__Task__. Retype all of the listing exactly, passing over any picture you find.

═════ Stored data

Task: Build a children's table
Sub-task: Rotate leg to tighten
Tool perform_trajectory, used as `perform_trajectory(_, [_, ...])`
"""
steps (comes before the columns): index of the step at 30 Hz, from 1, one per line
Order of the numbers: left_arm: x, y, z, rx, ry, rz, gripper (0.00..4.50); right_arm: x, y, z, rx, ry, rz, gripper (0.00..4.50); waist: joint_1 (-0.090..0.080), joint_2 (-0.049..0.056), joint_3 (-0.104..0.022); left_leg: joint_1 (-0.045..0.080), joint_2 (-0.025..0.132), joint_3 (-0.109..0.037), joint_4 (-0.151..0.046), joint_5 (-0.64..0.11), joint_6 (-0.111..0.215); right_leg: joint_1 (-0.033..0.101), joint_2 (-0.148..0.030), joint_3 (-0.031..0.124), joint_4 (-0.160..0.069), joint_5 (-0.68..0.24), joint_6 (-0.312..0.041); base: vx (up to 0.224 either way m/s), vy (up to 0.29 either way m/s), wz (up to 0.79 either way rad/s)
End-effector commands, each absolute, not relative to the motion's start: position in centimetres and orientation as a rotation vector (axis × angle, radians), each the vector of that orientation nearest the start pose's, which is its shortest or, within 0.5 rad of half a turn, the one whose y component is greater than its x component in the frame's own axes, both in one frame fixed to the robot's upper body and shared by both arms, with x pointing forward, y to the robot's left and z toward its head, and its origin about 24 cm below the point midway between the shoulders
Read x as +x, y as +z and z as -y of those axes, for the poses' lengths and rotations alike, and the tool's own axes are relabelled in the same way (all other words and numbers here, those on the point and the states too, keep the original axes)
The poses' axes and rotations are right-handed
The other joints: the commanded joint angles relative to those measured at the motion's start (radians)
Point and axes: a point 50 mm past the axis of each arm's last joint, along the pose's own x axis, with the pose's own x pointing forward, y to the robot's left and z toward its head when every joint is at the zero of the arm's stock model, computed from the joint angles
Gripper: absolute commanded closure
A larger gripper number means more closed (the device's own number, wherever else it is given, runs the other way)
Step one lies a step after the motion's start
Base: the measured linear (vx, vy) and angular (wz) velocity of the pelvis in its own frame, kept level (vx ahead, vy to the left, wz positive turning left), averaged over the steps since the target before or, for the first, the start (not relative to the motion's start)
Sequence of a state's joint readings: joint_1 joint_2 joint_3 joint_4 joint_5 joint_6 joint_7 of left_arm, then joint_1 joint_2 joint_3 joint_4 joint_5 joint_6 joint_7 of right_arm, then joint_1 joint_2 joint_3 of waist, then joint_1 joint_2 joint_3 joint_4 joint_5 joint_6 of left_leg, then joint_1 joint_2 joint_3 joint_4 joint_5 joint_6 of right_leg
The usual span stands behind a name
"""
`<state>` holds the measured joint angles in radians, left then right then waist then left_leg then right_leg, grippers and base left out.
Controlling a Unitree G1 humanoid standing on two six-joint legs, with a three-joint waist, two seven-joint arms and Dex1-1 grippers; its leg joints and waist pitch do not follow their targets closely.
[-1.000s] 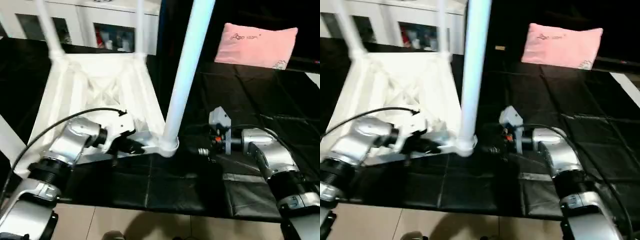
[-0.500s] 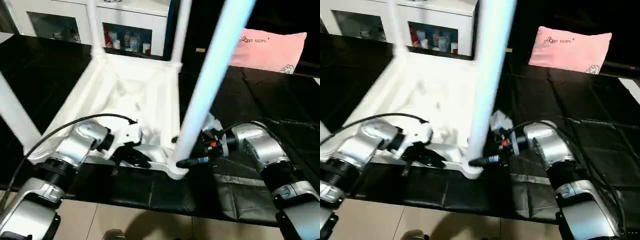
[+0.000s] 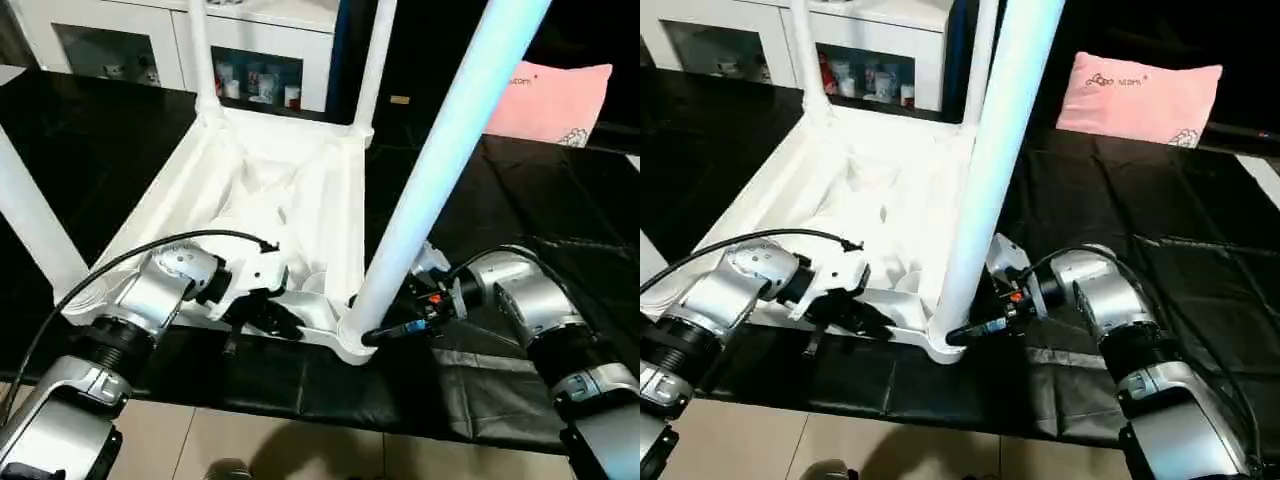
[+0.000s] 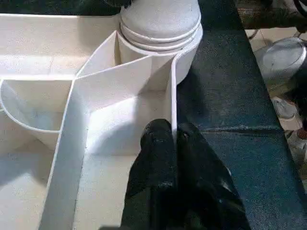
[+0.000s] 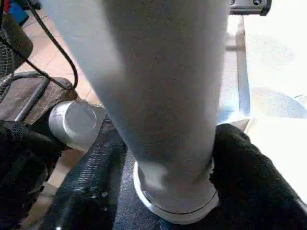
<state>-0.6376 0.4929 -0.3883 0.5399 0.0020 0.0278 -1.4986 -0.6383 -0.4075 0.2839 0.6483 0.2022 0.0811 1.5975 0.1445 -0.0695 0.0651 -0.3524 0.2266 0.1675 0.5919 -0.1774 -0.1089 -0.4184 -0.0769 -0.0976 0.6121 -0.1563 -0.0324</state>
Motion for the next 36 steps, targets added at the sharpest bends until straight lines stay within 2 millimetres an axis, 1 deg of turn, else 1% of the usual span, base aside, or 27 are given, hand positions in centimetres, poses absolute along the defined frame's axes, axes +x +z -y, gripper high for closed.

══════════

__Task solution__.
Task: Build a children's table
Sub-task: Rotate leg to tighten
Tool perform_trajectory, used as `perform_trajectory(_, [_, ...])`
"""
steps (comes before the columns): index of the step at 30 Hz, from 1, one per line
Order of the numbers: left_arm: x, y, z, rx, ry, rz, gripper (0.00..4.50); right_arm: x, y, z, rx, ry, rz, gripper (0.00..4.50); waist: joint_1 (-0.090..0.080), joint_2 (-0.049..0.056), joint_3 (-0.104..0.022); left_leg: joint_1 (-0.045..0.080), joint_2 (-0.025..0.132), joint_3 (-0.109..0.037), joint_4 (-0.151..0.046), joint_5 (-0.64..0.11), joint_6 (-0.111..0.215); right_leg: joint_1 (-0.033..0.101), joint_2 (-0.148..0.030), joint_3 (-0.031..0.124), joint_4 (-0.160..0.069), joint_5 (-0.68..0.24), joint_6 (-0.312..0.041); base: vx (up to 0.224 either way m/s), vy (up to 0.29 either way m/s), wz (up to 0.79 either way rad/s)
End-effector commands, each absolute, not relative to the motion's start: position in centimetres and orientation as a rotation vector (axis × angle, radians), each the vector of that orientation nearest the start pose's, which is its shortest or, within 0.5 rad of half a turn, the one whose y component is greater than its x component in the frame's own axes, both in one frame fixed to the robot's upper body and shared by both arms, with x pointing forward, y to the robot's left and z toward its head, and its origin about 24 cm below the point midway between the shoulders
Read x as +x, y as +z and z as -y of those axes, for the poses' lengths and rotations alike, and the tool's own axes are relabelled in the same way (all other words and numbers here, those on the point and the states too, keep the original axes)
The poses' axes and rotations are right-handed
The other joints: the commanded joint angles relative to those measured at the motion's start (radians)
Point and axes: a point 50 mm past the axis of each arm's last joint, along the pose's own x axis, with the pose's own x pointing forward, y to the robot's left and z toward its head when every joint is at the zero of the arm's stock model, computed from the joint angles
Gripper: absolute commanded closure
A larger gripper number means more closed (the device's own number, wherever else it is given, runs the other way)
Step one lies a step after the motion's start
Base: the measured linear (vx, vy) and angular (wz) velocity of the pelvis in its own frame, kept level (vx ahead, vy to the left, wz positive turning left), averaged over the steps since the target before or, for the first, the start (not relative to the motion's start)
Sequence of a state's joint readings: joint_1 joint_2 joint_3 joint_4 joint_5 joint_6 joint_7 of left_arm, then joint_1 joint_2 joint_3 joint_4 joint_5 joint_6 joint_7 of right_arm, then joint_1 joint_2 joint_3 of waist, then joint_1 joint_2 joint_3 joint_4 joint_5 joint_6 of left_leg, then joint_1 joint_2 joint_3 joint_4 joint_5 joint_6 of right_leg
The usual span stands behind a name
"""
`<state>` holds the measured joint angles in radians, left then right then waist then left_leg then right_leg, grippers and base left out.
Controlling a Unitree G1 humanoid standing on two six-joint legs, with a three-joint waist, two seven-joint arms and Dex1-1 grippers; its leg joints and waist pitch do not follow their targets closely.
[-1.000s] 
[-0.500s] 
[+0.000s] 
[+0.000s] 
[+0.000s] 
<state>-0.6376 0.4929 -0.3883 0.5399 0.0020 0.0278 -1.4986 -0.6383 -0.4075 0.2839 0.6483 0.2022 0.0811 1.5975 0.1445 -0.0695 0.0651 -0.3524 0.2266 0.1675 0.5919 -0.1774 -0.1089 -0.4184 -0.0769 -0.0976 0.6121 -0.1563 -0.0324</state>
Motion for the next 36 steps, targets added at the sharpest bends until straight lines stay within 2 millimetres an axis, 1 deg of turn, else 1% of the usual span, base aside, or 27 are given, hand positions in centimetres, poses absolute along the defined frame's axes, axes +x +z -y, gripper high for closed.

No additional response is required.